Palestinian politician

Samir Ghawshah also spelled Samir Ghosha (سمير غوشة, 1937–August 3, 2009), was a Palestinian politician and militia leader. He was the head of the Secretary-General of the Palestinian Popular Struggle Front (PPSF) and member of the Palestine Liberation Organization Executive Committee. Ghawsha also served in the Palestinian National Authority as Minister of Labor and later on Minister of Jerusalem.

==Life==
Ghawshah was born in Jerusalem in 1937 and received his elementary and secondary education there. He obtained a BA in dentistry from the University of Damascus in Syria. He joined the pan-Arabism movement when he was young. After the Palestinian exodus, he co-founded the PPSF and was elected its secretary-general in 1971. Frequently in opposition to Yasser Arafat's policies (being a part of the Rejectionist Front), it also received backing from a number of Arab governments, especially Syria and Libya.

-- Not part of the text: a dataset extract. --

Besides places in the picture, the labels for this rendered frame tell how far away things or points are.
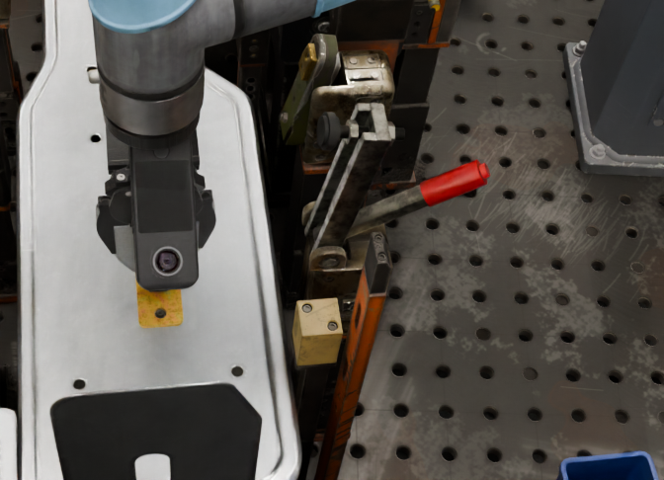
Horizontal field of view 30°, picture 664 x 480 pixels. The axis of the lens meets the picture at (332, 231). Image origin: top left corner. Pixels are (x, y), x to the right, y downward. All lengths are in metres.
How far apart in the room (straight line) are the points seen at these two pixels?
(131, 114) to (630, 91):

In 1991, Ghousha was elected a member of the PLO's executive committee, where he represented the party. The PPSF broke apart when talks between Israel and Palestinians began in Madrid in 1991, with Ghawshah heading the more moderate faction and returning to the favor of Arafat. Ghawshah's PPSF accepted the Oslo Agreement and he served as Minister of Labor in the resulting Palestinian National Authority (PNA) from 1994, but resigned in 1998 in protest of "corruption and the lack of a joint Palestinian strategy." He published his resignation in a letter, complaining of irregularities in the PNA's system of governance, and of apparent examples of corruption He continued to serve as Minister without Portfolio, but from 1999 had no ministerial post. He was present at the Camp David negotiations of 2000 as an adviser to Arafat, and briefly returned as Minister for Jerusalem, formally known as the Orient House Director, in the PNA between late October 2002 and April 2003.

==Death==
Ghawsha died in an Amman hospital on 3 August 2009 at the age of 72 due to complications from cancer. His will was to be buried in Jerusalem but Israel refused it. Instead he was buried in Martyr's Square in al-Bireh. The funeral procession began at the Governmental Hospital in Ramallah, and his body was transported on an official military vehicle with Palestinian Presidential Guards securing the convoy. The mourners, who included Yasser Abed Rabbo and Mahmoud Abbas' representative Ahmad Abdel Rahman, traveled past Ghawshah's family home, then to the Mukataa in Ramallah for an official ceremony. PPSF colleague Ahmed Majdalani succeeded Ghawshah as secretary-general on August 8.